Juanita Tinelli salió al cruce de las versiones que durante la última semana ocuparon un lugar central en los medios de espectáculos y las redes sociales. A través de un comunicado difundido en su cuenta de Instagram, la modelo e influencer aseguró que nunca presentó una denuncia por violencia de género contra su expareja, Bautista Cuiña, y cuestionó la información que circuló en distintos medios de comunicación.
Juanita Tinelli negó haber denunciado a su expareja por violencia de género
La hija de Marcelo Tinelli publicó un comunicado en sus redes sociales para desmentir las versiones que circularon durante los últimos días sobre una presunta denuncia contra Bautista Cuiña. También pidió respeto por su intimidad y anticipó que iniciará acciones legales.


El comunicado con el que desmintió las versiones
En el mensaje publicado, Juanita Tinelli fue categórica al afirmar que "no realicé ninguna denuncia". De esa manera buscó desmentir las versiones periodísticas que, desde la semana pasada, sostenían que había acudido a una comisaría tras un presunto episodio ocurrido durante un encuentro con su exnovio.
La joven también expresó su preocupación por la difusión de información que calificó como falsa y sostuvo que las publicaciones afectaron tanto su imagen como la de otras personas involucradas.

En el mismo comunicado pidió que se respete su privacidad y cuestionó el tratamiento mediático del tema.
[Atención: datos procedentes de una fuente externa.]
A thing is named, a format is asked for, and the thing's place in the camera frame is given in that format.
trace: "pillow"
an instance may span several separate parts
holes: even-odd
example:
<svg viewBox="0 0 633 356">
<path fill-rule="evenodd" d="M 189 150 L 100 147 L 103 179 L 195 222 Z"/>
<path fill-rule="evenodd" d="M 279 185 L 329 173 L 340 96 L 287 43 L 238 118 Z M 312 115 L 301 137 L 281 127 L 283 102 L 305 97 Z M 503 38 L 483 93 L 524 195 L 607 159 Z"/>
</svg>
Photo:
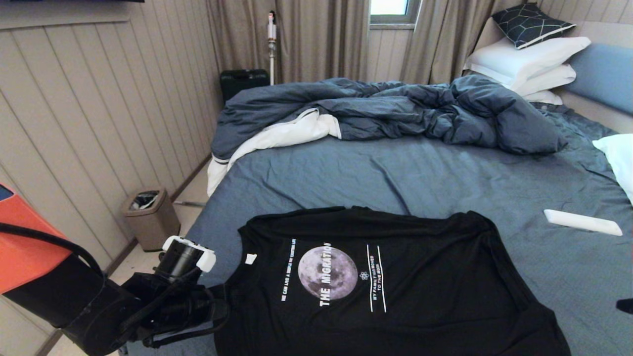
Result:
<svg viewBox="0 0 633 356">
<path fill-rule="evenodd" d="M 524 85 L 514 89 L 514 91 L 521 96 L 526 96 L 537 91 L 564 86 L 573 82 L 574 79 L 576 79 L 576 71 L 569 64 L 562 64 L 528 79 Z"/>
<path fill-rule="evenodd" d="M 579 76 L 566 90 L 633 115 L 633 48 L 595 44 L 570 63 Z"/>
<path fill-rule="evenodd" d="M 463 69 L 487 75 L 515 90 L 529 78 L 563 64 L 567 58 L 582 51 L 590 43 L 586 37 L 561 37 L 517 51 L 512 42 L 503 38 L 476 50 L 466 59 Z"/>
<path fill-rule="evenodd" d="M 541 90 L 530 95 L 525 95 L 523 96 L 523 99 L 533 103 L 546 103 L 554 105 L 563 104 L 563 100 L 558 95 L 549 90 Z"/>
<path fill-rule="evenodd" d="M 593 144 L 605 153 L 615 180 L 633 205 L 633 134 L 607 136 L 593 141 Z"/>
<path fill-rule="evenodd" d="M 536 3 L 527 3 L 499 11 L 492 16 L 501 31 L 517 49 L 546 39 L 561 37 L 575 25 L 545 15 Z"/>
</svg>

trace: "curtain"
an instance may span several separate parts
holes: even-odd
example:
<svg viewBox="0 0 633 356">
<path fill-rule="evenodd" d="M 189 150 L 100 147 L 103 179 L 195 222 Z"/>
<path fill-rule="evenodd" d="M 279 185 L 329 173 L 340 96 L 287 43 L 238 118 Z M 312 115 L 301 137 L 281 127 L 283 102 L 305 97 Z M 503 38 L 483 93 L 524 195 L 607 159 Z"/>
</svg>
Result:
<svg viewBox="0 0 633 356">
<path fill-rule="evenodd" d="M 402 80 L 447 83 L 461 75 L 486 20 L 522 0 L 423 0 L 404 57 Z"/>
<path fill-rule="evenodd" d="M 277 14 L 275 80 L 365 80 L 370 0 L 209 0 L 220 70 L 268 70 L 268 12 Z"/>
</svg>

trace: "moon print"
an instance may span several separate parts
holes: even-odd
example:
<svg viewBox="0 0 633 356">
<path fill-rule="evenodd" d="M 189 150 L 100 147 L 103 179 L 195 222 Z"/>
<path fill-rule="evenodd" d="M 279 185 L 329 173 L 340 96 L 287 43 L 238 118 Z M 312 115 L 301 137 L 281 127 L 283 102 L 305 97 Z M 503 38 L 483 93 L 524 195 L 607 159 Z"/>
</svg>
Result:
<svg viewBox="0 0 633 356">
<path fill-rule="evenodd" d="M 316 247 L 306 252 L 299 261 L 298 273 L 301 284 L 310 294 L 319 298 L 321 288 L 328 288 L 330 300 L 350 294 L 358 280 L 354 261 L 347 253 L 329 246 Z"/>
</svg>

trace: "black patterned pillow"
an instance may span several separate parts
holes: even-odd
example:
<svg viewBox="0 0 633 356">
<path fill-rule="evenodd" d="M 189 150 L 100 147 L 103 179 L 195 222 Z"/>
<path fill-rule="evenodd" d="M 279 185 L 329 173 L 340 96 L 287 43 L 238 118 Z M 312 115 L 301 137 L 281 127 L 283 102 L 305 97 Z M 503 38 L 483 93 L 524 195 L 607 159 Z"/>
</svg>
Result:
<svg viewBox="0 0 633 356">
<path fill-rule="evenodd" d="M 536 3 L 527 3 L 499 11 L 492 16 L 517 49 L 526 48 L 546 39 L 561 37 L 575 25 L 545 15 Z"/>
</svg>

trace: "window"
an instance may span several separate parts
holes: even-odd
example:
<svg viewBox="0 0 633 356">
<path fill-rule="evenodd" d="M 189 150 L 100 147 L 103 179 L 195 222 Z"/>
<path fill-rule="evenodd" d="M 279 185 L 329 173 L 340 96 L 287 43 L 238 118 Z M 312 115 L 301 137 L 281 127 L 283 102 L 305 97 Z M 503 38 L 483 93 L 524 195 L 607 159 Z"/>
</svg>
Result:
<svg viewBox="0 0 633 356">
<path fill-rule="evenodd" d="M 420 0 L 372 0 L 372 23 L 415 23 Z"/>
</svg>
Según manifestó, durante los últimos días se difundieron versiones sin sustento que terminaron generando una fuerte exposición pública.
Además, adelantó que sus abogados evaluarán las acciones legales correspondientes contra quienes difundieron información que, según su versión, no se ajusta a los hechos.

El descargo tuvo amplia repercusión en redes sociales y reabrió el debate sobre el tratamiento de informaciones vinculadas a causas sensibles, especialmente cuando involucran denuncias de violencia de género o hechos que todavía no cuentan con confirmación oficial.
Cómo surgió el caso y qué había trascendido
La polémica comenzó días atrás cuando distintos programas de televisión y portales de noticias informaron que Juanita Tinelli habría denunciado a Bautista Cuiña por un presunto episodio de violencia de género ocurrido en un boliche de la Costanera porteña.

Incluso trascendieron supuestos detalles de un parte policial y se informó que la Justicia había ordenado distintas medidas para avanzar con la investigación.
De acuerdo con esas versiones, el episodio se habría producido durante una discusión entre ambos luego de que la pareja, que ya se encontraba separada, coincidiera en un local bailable. También se informó que personal de seguridad del establecimiento y del SAME intervino en el lugar y que la joven se habría retirado acompañada por allegados.
Con el correr de los días aparecieron testimonios de personas que aseguraron haber presenciado la discusión y ofrecieron relatos diferentes sobre lo ocurrido. Mientras algunos sostuvieron que existió un episodio de violencia física, otros afirmaron que solo observaron una fuerte discusión y negaron haber visto una agresión.
El comunicado difundido por Juanita Tinelli modifica el escenario público del caso al negar expresamente haber radicado una denuncia. Hasta el momento no hubo declaraciones públicas de Bautista Cuiña luego de conocerse el descargo de su expareja.

El episodio volvió a poner en evidencia el impacto que tienen las redes sociales y la difusión inmediata de información vinculada con personas de alta exposición mediática. En pocas horas, la noticia ocupó espacios en programas televisivos, portales digitales y plataformas sociales, donde se multiplicaron las especulaciones y versiones sobre lo sucedido.
Con su publicación, Juanita Tinelli buscó fijar su posición y dejar asentado que, según su versión, nunca promovió una denuncia judicial por violencia de género. Asimismo, insistió en la necesidad de preservar su intimidad y anunció que recurrirá a la vía legal para reclamar por la difusión de información que considera falsa.
Por el momento, el caso continúa generando repercusiones en el ámbito del espectáculo, aunque la última manifestación pública de la propia protagonista modificó el eje de la discusión y dejó abierta la posibilidad de futuras actuaciones judiciales relacionadas con la difusión de las versiones que motivaron el conflicto.